- Problem statement -
Only the lines holding "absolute" are wanted here; copy each from the listing.

===== Data for review

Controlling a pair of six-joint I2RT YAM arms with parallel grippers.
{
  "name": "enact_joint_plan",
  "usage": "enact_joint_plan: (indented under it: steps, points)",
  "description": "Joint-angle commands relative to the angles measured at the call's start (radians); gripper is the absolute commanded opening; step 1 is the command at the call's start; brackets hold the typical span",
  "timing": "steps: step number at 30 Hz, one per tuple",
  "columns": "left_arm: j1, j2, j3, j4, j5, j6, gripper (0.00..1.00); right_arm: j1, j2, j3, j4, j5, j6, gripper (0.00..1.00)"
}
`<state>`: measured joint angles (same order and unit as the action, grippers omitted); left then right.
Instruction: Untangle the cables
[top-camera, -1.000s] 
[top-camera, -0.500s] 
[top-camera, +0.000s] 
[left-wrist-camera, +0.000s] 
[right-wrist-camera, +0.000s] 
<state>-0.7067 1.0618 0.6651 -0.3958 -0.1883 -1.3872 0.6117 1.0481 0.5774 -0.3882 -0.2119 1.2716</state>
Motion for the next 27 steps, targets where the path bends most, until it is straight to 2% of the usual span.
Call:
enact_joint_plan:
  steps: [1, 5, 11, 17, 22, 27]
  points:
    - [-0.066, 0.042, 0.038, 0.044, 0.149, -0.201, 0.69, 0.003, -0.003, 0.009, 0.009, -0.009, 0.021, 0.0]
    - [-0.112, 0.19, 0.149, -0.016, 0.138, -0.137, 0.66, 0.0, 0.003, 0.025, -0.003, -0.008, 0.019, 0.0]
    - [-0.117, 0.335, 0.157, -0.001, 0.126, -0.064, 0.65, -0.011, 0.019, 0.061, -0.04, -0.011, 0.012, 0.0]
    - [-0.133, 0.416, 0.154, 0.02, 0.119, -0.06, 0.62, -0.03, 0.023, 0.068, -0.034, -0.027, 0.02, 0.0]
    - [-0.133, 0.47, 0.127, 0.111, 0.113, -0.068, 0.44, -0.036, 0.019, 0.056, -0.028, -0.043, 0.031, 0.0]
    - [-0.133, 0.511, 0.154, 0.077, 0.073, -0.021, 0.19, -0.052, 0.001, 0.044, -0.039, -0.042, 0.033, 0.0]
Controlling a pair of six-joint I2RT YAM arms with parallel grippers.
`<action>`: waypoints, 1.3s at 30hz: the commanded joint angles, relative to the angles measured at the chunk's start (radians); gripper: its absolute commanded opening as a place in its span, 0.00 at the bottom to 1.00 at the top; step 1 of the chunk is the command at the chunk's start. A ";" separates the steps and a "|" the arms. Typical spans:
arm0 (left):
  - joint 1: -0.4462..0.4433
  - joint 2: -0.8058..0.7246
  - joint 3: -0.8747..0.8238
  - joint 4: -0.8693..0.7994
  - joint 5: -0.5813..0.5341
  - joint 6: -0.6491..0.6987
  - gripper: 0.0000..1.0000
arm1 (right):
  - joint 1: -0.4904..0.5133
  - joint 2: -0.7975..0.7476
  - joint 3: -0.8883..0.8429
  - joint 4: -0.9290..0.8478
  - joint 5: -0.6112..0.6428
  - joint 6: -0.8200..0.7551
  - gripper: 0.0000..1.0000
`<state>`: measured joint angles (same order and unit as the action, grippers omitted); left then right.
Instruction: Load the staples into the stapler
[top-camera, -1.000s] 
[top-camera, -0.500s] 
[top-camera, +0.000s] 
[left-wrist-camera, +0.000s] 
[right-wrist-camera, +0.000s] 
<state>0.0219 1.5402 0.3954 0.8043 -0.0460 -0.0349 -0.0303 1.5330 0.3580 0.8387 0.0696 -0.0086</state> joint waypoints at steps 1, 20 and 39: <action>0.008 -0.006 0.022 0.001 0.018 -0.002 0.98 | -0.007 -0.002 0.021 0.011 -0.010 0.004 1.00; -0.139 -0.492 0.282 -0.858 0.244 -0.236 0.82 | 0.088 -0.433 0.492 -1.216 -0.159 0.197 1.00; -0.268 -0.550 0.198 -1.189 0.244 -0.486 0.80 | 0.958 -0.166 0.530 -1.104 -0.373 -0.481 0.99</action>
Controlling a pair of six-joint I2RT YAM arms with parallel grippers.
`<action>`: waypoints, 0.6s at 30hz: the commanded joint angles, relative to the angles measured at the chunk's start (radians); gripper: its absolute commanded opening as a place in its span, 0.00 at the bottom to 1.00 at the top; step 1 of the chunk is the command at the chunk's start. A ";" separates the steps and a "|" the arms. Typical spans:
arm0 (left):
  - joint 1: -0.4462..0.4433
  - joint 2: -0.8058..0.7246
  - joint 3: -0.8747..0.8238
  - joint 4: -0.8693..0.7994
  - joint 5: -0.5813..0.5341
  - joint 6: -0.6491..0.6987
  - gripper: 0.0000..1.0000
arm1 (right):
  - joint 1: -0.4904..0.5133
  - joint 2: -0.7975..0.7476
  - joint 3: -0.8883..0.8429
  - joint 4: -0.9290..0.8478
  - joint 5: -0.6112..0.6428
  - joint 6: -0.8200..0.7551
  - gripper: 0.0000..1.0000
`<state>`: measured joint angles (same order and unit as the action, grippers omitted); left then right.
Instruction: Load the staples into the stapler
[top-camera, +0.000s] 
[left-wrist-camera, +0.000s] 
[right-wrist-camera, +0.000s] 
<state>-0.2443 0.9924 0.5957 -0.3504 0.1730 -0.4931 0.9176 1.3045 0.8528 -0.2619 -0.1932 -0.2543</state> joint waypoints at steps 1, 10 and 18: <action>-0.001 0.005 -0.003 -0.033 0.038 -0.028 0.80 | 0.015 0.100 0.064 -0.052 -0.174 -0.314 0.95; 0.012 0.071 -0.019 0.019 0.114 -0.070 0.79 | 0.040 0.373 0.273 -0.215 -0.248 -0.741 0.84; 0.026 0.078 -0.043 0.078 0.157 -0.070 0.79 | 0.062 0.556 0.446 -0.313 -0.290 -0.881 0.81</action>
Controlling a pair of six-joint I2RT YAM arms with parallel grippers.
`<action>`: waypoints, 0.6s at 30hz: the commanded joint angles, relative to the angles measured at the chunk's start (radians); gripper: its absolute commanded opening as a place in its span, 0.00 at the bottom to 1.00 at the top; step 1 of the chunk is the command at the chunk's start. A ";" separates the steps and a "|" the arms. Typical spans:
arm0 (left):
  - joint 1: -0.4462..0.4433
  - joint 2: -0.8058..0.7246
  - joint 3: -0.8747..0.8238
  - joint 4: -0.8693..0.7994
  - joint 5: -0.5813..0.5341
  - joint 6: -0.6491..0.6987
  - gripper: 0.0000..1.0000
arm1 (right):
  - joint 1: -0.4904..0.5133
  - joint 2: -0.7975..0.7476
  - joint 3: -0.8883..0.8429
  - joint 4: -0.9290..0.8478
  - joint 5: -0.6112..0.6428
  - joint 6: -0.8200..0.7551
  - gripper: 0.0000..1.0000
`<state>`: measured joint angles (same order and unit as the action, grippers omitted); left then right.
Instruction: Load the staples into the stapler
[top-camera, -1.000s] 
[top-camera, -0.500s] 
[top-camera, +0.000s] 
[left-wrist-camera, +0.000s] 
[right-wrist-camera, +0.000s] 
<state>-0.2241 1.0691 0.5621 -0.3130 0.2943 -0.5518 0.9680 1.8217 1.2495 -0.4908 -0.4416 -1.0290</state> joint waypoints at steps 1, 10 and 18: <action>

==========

- Solution to this task -
  "description": "Joint-angle commands relative to the angles measured at the call's start (radians); gripper is the absolute commanded opening; step 1 is the command at the call's start; brackets hold the typical span",
`<action>`: waypoints, 1.3s at 30hz: the commanded joint angles, relative to the angles measured at the chunk's start (radians); gripper: its absolute commanded opening as a place in its span, 0.00 at the bottom to 1.00 at the top; step 1 of the chunk is the command at the chunk's start. A ";" separates the steps and a "|" the arms. Typical spans:
`<action>`: waypoints, 0.6s at 30hz: the commanded joint angles, relative to the angles measured at the chunk's start (radians); gripper: its absolute commanded opening as a place in its span, 0.00 at the bottom to 1.00 at the top; step 1 of the chunk is the command at the chunk's start. A ";" separates the steps and a "|" the arms. Typical spans:
`<action>`: waypoints, 0.6s at 30hz: the commanded joint angles, relative to the angles measured at the chunk's start (radians); gripper: its absolute commanded opening as a place in its span, 0.00 at the bottom to 1.00 at the top; step 1 of the chunk is the command at the chunk's start. A ";" separates the steps and a "|" the arms. Typical spans:

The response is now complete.